As a Quality Analyst, bugs and quality are always a concern for the entire project team which has a notable impact on an organization’s business and client's feedback. To provide excellent quality, the team must understand the core business context with the client requirements. On the other hand, the team should handle their code quality to make it less bug /error prone. There are various kinds of bugs such as functional, syntactic, communication, missing commands, Error handling exceptions, calculations and Control flow bugs. Apart from these, there are some non-functional bugs like performance issues, security concerns, and web app vulnerabilities.

An application vulnerability is a weakness or a system flaw in a request which compromises the safety of the application. These flaws and vulnerabilities are used to exploit the application security and determine how to access it. The attacker has the potential to attack via threats and exploit the web vulnerability to facilitate a cyber crime. There are several types of web app vulnerabilities and are not limited to XSS or SQL injection.

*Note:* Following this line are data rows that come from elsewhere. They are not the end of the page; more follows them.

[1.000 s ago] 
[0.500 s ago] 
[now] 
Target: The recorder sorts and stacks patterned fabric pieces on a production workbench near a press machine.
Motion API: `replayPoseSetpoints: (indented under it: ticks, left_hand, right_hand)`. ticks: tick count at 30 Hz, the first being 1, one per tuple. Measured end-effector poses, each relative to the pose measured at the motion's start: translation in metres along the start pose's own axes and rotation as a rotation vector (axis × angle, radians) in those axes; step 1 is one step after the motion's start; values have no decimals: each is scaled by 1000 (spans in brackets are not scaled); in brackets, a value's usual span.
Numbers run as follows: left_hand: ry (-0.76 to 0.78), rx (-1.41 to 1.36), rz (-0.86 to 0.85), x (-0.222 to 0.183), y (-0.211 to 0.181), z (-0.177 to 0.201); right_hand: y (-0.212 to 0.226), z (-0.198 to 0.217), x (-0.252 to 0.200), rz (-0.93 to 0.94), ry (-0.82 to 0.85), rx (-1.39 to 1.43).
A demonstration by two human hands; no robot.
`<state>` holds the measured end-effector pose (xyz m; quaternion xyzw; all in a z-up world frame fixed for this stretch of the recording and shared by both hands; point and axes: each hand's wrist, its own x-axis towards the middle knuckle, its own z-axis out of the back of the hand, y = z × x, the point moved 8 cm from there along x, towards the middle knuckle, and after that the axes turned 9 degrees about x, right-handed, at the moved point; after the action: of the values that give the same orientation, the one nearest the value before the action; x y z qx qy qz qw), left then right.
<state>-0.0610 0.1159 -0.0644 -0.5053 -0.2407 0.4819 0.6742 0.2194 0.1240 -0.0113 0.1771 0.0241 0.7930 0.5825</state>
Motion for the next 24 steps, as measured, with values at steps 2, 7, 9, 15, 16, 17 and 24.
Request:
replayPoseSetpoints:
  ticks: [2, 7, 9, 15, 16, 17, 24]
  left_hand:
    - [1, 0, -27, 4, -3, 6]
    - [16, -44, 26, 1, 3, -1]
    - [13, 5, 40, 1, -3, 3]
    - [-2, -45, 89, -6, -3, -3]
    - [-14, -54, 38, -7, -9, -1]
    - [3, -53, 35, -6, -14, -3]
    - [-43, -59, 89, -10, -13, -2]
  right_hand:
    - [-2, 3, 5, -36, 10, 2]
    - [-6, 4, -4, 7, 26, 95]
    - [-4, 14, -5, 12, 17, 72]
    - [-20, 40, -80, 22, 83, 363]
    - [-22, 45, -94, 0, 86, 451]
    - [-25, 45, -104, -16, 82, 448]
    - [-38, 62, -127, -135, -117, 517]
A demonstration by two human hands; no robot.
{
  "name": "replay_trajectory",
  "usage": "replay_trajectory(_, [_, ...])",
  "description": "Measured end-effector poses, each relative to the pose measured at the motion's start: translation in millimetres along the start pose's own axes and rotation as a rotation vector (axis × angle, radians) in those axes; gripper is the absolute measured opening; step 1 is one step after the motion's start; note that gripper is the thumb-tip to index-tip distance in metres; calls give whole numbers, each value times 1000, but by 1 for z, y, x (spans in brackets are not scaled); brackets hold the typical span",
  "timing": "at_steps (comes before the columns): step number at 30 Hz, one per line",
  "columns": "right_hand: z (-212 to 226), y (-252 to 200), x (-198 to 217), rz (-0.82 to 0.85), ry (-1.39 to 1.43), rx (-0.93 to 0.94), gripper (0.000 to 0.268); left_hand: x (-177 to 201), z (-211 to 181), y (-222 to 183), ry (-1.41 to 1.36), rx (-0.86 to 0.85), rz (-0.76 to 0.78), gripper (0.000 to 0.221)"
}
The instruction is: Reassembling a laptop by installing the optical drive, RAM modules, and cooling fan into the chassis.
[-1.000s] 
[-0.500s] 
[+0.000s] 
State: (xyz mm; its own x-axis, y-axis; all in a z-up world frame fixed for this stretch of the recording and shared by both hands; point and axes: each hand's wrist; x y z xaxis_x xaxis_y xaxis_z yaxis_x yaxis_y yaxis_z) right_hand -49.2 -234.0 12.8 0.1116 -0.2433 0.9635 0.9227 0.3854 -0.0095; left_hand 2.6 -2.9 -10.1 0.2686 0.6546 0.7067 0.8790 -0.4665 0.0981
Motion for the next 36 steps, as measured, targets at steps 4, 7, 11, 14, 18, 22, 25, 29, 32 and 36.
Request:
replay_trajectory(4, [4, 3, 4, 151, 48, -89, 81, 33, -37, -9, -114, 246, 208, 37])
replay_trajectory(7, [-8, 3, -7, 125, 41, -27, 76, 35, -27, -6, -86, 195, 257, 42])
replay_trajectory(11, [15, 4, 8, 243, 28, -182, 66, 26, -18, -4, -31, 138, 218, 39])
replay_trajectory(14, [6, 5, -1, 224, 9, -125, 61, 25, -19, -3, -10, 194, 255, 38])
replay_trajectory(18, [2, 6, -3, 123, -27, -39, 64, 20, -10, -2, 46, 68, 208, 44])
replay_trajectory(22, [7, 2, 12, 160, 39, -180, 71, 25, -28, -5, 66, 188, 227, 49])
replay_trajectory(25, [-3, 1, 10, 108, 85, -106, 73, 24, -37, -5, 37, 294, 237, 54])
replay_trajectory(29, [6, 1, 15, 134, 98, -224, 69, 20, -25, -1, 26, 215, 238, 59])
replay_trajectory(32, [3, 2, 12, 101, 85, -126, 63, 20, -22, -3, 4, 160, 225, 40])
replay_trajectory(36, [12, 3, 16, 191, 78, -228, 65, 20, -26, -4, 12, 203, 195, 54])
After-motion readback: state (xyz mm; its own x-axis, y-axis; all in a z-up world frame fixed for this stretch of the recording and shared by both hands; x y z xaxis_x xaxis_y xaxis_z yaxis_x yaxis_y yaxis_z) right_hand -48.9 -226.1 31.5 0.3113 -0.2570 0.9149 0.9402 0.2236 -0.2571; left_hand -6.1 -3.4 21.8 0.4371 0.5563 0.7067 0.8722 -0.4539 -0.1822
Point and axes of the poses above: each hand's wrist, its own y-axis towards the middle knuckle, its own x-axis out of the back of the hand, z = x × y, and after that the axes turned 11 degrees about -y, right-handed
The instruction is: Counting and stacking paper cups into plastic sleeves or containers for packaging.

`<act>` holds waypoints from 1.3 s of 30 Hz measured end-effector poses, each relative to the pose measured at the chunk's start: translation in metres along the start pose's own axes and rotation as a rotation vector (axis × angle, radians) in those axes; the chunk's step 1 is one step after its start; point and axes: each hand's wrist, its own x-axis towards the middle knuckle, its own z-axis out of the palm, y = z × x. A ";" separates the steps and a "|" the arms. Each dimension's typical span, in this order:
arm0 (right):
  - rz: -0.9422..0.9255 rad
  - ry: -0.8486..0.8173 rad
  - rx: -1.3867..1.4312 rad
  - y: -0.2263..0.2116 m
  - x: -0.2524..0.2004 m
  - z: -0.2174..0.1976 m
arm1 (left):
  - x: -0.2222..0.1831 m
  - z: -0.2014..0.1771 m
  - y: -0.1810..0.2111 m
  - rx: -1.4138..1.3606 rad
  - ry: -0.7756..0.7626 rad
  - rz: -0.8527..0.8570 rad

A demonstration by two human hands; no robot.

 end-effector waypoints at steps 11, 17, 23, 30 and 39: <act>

To make a secure web app, you must be aware of these vulnerabilities.

Buffer Overflow

A buffer overflow, or “buffer overrun” occurs when more data is placed into a fixed-length buffer than the buffer can handle. Adjacent memory space becomes overwritten and corrupted. As results, usually system crashes, although it increases the possibility for an attacker to run arbitrary code.

CRLF Injection

Used in HTTP Response Splitting. In the HTTP specification, there is a spec stating that the HTTP header is split from the data portion of the packet. This formatting split is defined by a carriage return and line feed or called a rn.

Basically, by injection a rn somewhere in the HTTP header you can split an HTTP packet into two different packets. One packet will have the malicious payload, while the other packet holds the valid information. And this leads to proxy /web server cache poisoning, XSS, client web browser poisoning, website defacement and hijacking client session.

Cross-Site Request Forgery (CSRF)

CSRF is an attack through which a malicious site will send a request to the web application in which a user is already authenticated against a different website. In this manner, an attacker can access functionality at target web application via the victim's already authenticated browser. Victim targets include web applications like in-browser email clients, social media, online banking and web interfaces for network devices.

Cross-Site Scripting

An XSS vulnerability occurs when the web applications take data from users as input and dynamically include it in web pages without properly sanitizing or validating the data. XSS vulnerabilities allow an attacker to execute capricious commands and display capricious results in a victim’s browser. These scripts embedded in a page that is executed on the client-side (in the user’s web browser) rather than on the server-side. XSS is a threat which is bought from the internet security flaw of client-side scripting languages, like HTML and JavaScript. In such a case victim is the application user and not the application, malicious content is delivered to users using JavaScript. And, malicious code executes for victim session to bypass necessary security restrictions.

Directory Traversal

It is a kind of HTTP exploit that is performed by attackers to acquire unauthorized access to restricted directories and files. Directory traversal, also known as path traversal. Directory traversal attacks target web server software to exploit weak security mechanisms and access directories and files stored outside of the webroot folder. There are two security mechanisms that web servers use to restrict user access: root directory and Access Control Lists (ACLs).

Insufficient Transport Layer Protection Defined

Insufficient Transport Layer Protection is a security weakness caused by applications due to not following any standards to protect network traffic. Meanwhile authentication, applications may use SSL/TLS, but they mostly fail to apply it, elsewhere in the application, thereby leaving data and session IDs exposed. Exposed data and session IDs can be intercepted, which means the application is vulnerable to exploit.

Lightweight Directory Access Protocol (LDAP) Injection

LDAP is a widely used open standard protocol for both querying and manipulating information directories. The LDAP protocol runs over Internet transport protocols, such as TCP. Web applications use the user-supplied input to create custom LDAP statements for dynamic web page requests. LDAP injection is the technique of exploiting web applications that use client-supplied data in LDAP statements without first stripping potentially bad characters from the request.

SQL Injection

SQL injection is a type of web application security vulnerability in which an attacker can submit a database SQL command, which is executed by a web application, exposing the back-end database. Injected SQL commands can alter SQL statement and compromise the security of a web application. SQL injection weaknesses occur when an application uses untrusted data, such as data entered into web form fields, as part of a database query.

When an application fails to properly sanitize this untrusted data before adding it to a SQL query, an attacker can include their SQL commands which the database will execute.